Wesley's claim to fame was his teaching on being Holy before God.. Washed, cleansed and sanctified. A tradition more outside of the Methodist church than inside.
Specifically, entire sanctification, which was his attempt to translate the Orthodox doctrine of Theosis, which other Protestants including Luther and, surprisingly, Calvin, had also been interested in.. In the West the idea of Theosis in salvation had been displaced by the idea of the Beatifici Vision, but Theosis is a more active kind of glorification.
Unfortunately, you are correct that much of the Methodist church dropped the ball when it came to John Wesley’s teachings, both with regards to Entire Sanctification and the weekly celebration of Holy Communion; additionally it was also the desire of Wesley that the Methodist churches in North America should pray the Great Litany every Wednesday and Friday as part of the Fast, and I don’t know of any that do that (but Epworth Methodist Church in Boise, Idaho has evening prayer on Thursday, and there are a few other Methodist churches using a liturgy closer to the Anglican liturgy beloved by John Wesley).
Also, Wesley was one of the first Anglicans to advocate for weekly celebration and partaking of the Eucharist, anticipating the start of the Anglo-Catholic Oxford Movement of Edward Pusey, John Henry Newman, who later became a Roman Catholic cardinal, and others, by a century.
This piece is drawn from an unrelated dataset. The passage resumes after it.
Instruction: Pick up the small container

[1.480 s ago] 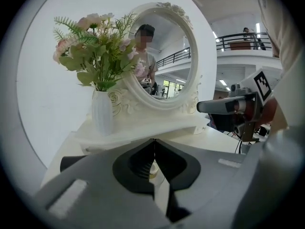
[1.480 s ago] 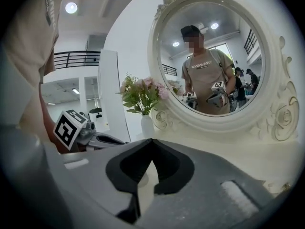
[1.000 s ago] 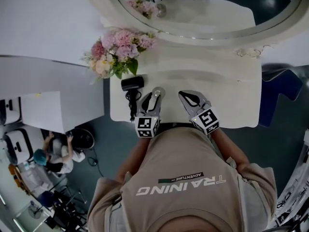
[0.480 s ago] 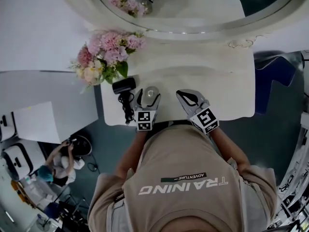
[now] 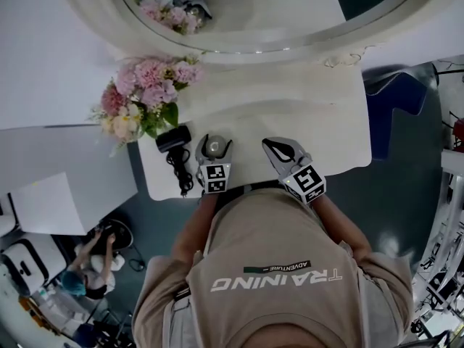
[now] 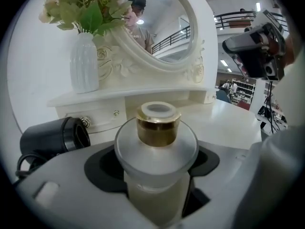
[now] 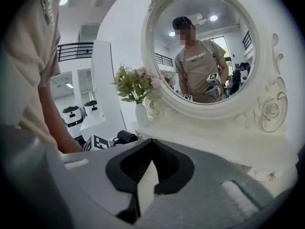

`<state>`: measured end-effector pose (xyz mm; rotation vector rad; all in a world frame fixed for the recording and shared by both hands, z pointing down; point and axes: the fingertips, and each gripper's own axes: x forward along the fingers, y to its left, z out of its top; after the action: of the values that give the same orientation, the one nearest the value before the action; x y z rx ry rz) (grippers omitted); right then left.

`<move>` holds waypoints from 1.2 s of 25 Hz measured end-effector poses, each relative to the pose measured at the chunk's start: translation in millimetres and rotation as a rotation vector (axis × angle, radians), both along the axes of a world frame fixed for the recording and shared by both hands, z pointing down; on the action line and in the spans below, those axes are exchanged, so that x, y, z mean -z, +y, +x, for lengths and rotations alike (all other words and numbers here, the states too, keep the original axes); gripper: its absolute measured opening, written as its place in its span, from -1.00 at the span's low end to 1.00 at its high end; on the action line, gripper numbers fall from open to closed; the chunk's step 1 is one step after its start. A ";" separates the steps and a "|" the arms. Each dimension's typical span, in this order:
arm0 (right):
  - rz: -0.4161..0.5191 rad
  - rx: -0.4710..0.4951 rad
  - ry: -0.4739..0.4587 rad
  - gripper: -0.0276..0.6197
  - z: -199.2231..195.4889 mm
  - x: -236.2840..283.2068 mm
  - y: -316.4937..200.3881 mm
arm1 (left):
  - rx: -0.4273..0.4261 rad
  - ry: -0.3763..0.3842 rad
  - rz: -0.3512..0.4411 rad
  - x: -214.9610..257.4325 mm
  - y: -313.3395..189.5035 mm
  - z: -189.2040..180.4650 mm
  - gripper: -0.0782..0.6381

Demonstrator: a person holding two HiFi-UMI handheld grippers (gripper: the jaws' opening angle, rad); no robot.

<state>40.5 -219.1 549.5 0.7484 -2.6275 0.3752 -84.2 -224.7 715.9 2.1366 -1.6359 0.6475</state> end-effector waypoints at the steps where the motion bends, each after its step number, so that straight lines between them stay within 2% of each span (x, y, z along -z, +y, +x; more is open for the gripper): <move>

During Wesley’s lifetime it was unusual for most Anglican parishes to celebrate Holy Communion weekly and even more unusual for people to partake of it weekly, other than clergy (indeed, the 18th century was a low point in terms of frequency of communion around the world; John Wesley’s only contemporaries I am aware of in this respect were the Kollyvades Brothers in the Greek Orthodox Church, who were connected with Mount Athos and the Hesychasts, and who advocated for laity in parishes to receive communion and avail themselves of reconciliation at every possible opportunity.*
*I should stress that my knowledge of such movements is limited to the Kollyvades Brothers and the Methodists; I would not be surprised to find high frequency communion existed in some of the Lutheran Orthodox countries contemporary with Wesley, before the onset of Pietism, Rationalism and Crypto-Calvinism, the trifecta that wreaked havoc in the Lutheran churches in Europe in the late 18th and early 19th centuries, and perhaps among the Moravians, notwithstanding the strange pietism of Count Zinzendorf, who was hosting them on his estate in Germany, providing them a haven but introducing his own doctrine some of which is problematic and was recognized by Wesley as such I think when Wesley was assisting a colony of Moravians in North America, although this did not preclude his Aldersgate experience in a Moravian chapel a few years later.